I tried to get to my feet, but he kicked me in the ribs with the point of his shoe, then in the armpit, and once right across the mouth. I tumbled backwards, trying to get the hutch between me and the man with the two-by-four. I could hear Tripod's paws skittering on the floor and wire sides of his hutch. I grabbed a handful of dirt and leaves, threw it blindly at my attacker's face, got my pocketknife loose from my pants, and pulled the blade open.
But when I stood erect, I was alone, the yard suddenly gone silent, as though I had stepped outside of time and the world around me had been reconfigured without my consent. Blood was leaking from my hairline and there was a bitter, coppery taste, like wet pennies, in my mouth. Tripod had scampered up into the live oak above his hutch and was peering down at me, his body trembling.

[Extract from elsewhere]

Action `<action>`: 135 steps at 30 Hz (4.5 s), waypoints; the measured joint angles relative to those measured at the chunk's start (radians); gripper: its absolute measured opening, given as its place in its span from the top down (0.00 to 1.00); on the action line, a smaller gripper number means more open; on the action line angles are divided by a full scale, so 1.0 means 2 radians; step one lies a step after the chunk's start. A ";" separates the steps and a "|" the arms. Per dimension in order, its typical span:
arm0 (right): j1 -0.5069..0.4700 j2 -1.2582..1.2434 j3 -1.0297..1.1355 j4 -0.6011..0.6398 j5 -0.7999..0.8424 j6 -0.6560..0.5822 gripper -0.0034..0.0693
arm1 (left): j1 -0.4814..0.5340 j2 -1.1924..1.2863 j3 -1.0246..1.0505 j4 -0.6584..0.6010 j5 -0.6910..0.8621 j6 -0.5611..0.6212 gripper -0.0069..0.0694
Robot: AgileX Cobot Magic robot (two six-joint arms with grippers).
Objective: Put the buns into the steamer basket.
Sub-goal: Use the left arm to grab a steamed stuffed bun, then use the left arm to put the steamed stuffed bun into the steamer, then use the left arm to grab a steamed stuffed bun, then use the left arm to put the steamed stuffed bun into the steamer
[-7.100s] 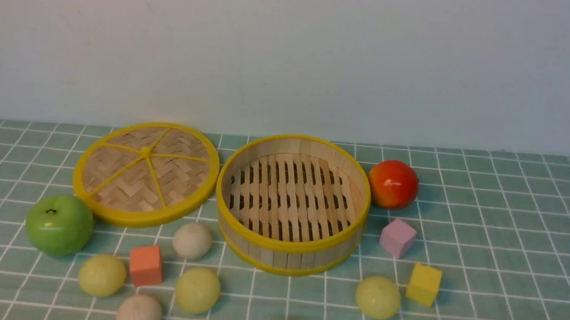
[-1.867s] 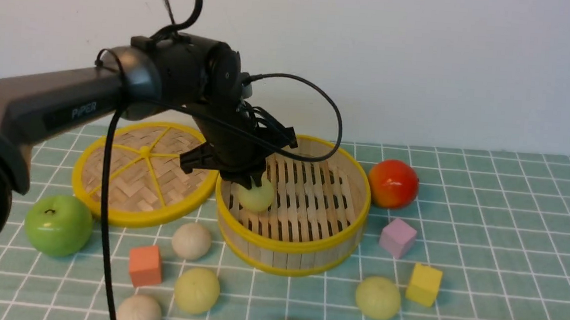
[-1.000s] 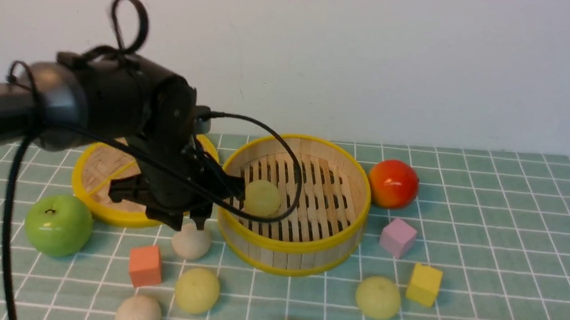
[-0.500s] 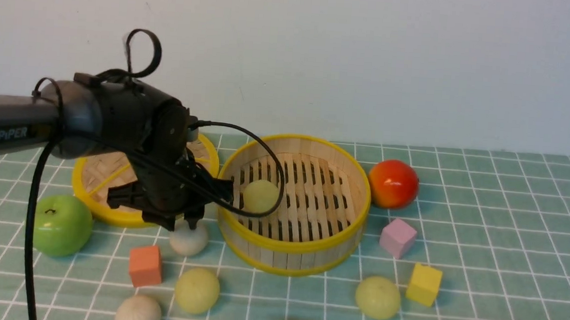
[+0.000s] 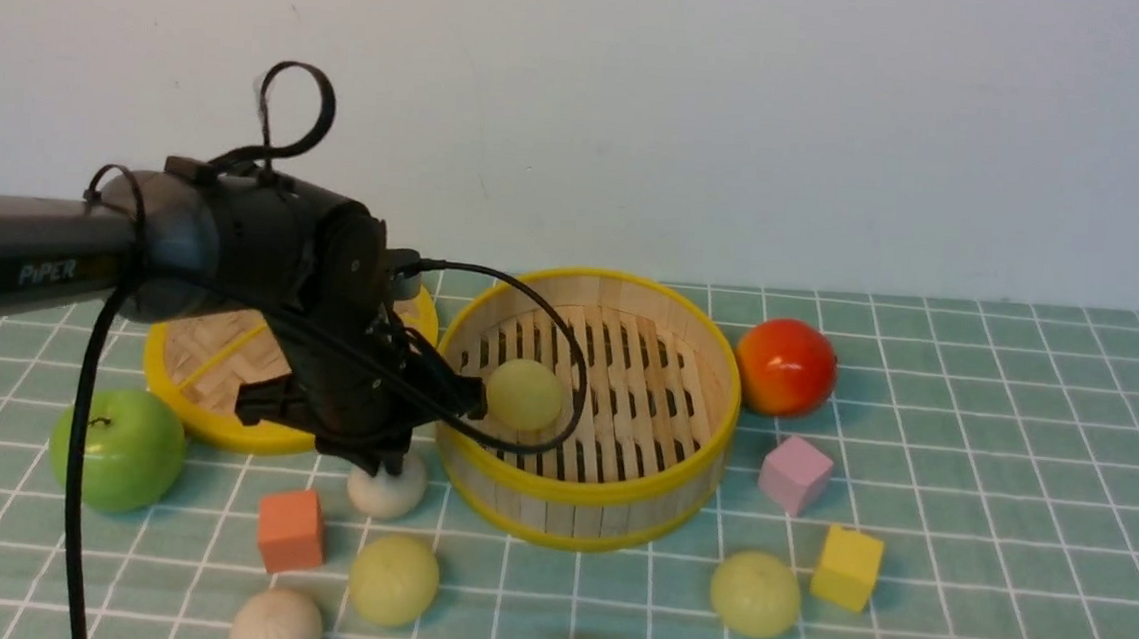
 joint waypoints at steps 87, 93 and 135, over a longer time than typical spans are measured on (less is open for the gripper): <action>0.000 0.000 0.000 0.000 0.000 0.000 0.62 | -0.020 -0.117 0.209 0.032 -0.014 -0.050 0.81; 0.000 0.000 0.000 0.000 0.000 0.000 0.62 | -0.020 -0.157 0.209 0.031 0.011 -0.050 0.92; 0.000 0.000 0.000 0.000 0.000 0.000 0.62 | -0.020 -0.219 0.025 -0.051 0.074 0.062 0.92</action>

I had no idea where my attacker had gone. I walked off balance toward the house, as though a piece of membrane were torn lo
ose inside my head. In the kitchen I had to sit down to punch in a 911 call on the telephone, then had to spit the blood out of my mouth into a paper towel before I could tell the dispatcher what had happened.
In less than a minute I heard a siren coming hard down East Main. I looked through the kitchen window and saw Snuggs sitting on the outside sill, framed against the philodendron, pawing at the screen to come inside.
The emergency-room physician at Iberia General kept me overnight, and when I woke, the early-morning sun looked like pink smoke inside the oak trees. A nurse's aide brought breakfast to me on a tray, then wheeled me down the corridor for an X ray. When I returned to the room, Helen Soileau was sitting by the window, reading the Baton Rouge Advocate. The main story above the fold was about another abduction in Baton Rouge, this time the wife of a state environmental quality official who was serving time in a federal prison. Helen folded the paper and set it on the windowsill. "Bad night, huh, bwana?" she said.
"Not really," I said, sitting down on the side of the bed.
"They going to kick you loose?"
"Soon as the doc looks at my X ray."
"We couldn't find the board your attacker used, so we got nothing we can lift latents off. You think he was the same guy asking about your truck at the church?"
"Maybe."
"More specifically, you think it was one of those deputies — Shockly or Pitts?"
"Who knows?"
"I ran both of them and got a hit on Pitts. Four years back he was charged with planting coke on some Cambodians. They got pulled over at a traffic stop and their SUV and thirty thousand in cash seized. They'd saved the money to buy a restaurant in Baton Rouge."
"How'd Pitts get out of it?" I asked.
"Gave evidence against the other cops. Did you say a black man at your church got a look at the guy who was hanging around your truck?"